## WORK REQUIRED:
Quote the data below in full, please, without altering anything.

## DATA EXTRACT:
--- START ---
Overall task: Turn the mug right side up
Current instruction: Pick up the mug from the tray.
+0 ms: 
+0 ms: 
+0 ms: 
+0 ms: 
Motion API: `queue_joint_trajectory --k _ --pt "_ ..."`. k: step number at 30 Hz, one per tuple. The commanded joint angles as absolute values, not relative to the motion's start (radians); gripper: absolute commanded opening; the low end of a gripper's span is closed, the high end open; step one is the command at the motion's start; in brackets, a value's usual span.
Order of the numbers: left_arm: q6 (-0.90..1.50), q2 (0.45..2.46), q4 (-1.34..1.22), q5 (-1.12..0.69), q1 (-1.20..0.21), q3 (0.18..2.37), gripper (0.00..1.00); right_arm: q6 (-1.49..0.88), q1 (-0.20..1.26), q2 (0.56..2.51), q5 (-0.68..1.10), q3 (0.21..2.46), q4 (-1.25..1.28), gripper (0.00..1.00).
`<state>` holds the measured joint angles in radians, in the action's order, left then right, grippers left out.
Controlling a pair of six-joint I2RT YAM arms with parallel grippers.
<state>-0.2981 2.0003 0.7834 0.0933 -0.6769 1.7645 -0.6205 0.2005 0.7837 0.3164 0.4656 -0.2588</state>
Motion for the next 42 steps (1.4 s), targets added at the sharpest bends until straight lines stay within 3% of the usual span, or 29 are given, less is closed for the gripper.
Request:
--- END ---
## OUTPUT BELOW:
Overall task: Turn the mug right side up
Current instruction: Pick up the mug from the tray.
+0 ms: 
+0 ms: 
+0 ms: 
+0 ms: 
Motion API: `queue_joint_trajectory --k _ --pt "_ ..."`. k: step number at 30 Hz, one per tuple. The commanded joint angles as absolute values, not relative to the motion's start (radians); gripper: absolute commanded opening; the low end of a gripper's span is closed, the high end open; step one is the command at the motion's start; in brackets, a value's usual span.
Order of the numbers: left_arm: q6 (-0.90..1.50), q2 (0.45..2.46), q4 (-1.34..1.22), q5 (-1.12..0.69), q1 (-1.20..0.21), q3 (0.18..2.37), gripper (0.00..1.00); right_arm: q6 (-1.49..0.88), q1 (-0.20..1.26), q2 (0.56..2.51), q5 (-0.68..1.10), q3 (0.21..2.46), q4 (-1.25..1.28), gripper (0.00..1.00).
`<state>` holds the measured joint angles in radians, in the action's order, left then right, grippers left out.
Controlling a pair of six-joint I2RT YAM arms with parallel grippers.
<state>-0.2981 2.0003 0.7834 0.0933 -0.6769 1.7645 -0.6205 0.2005 0.7837 0.3164 0.4656 -0.2588</state>
Motion for the next 42 steps (1.4 s), targets added at the sharpest bends until straight lines stay within 3% of the usual span, or 29 are given, less is closed for the gripper.
Request:

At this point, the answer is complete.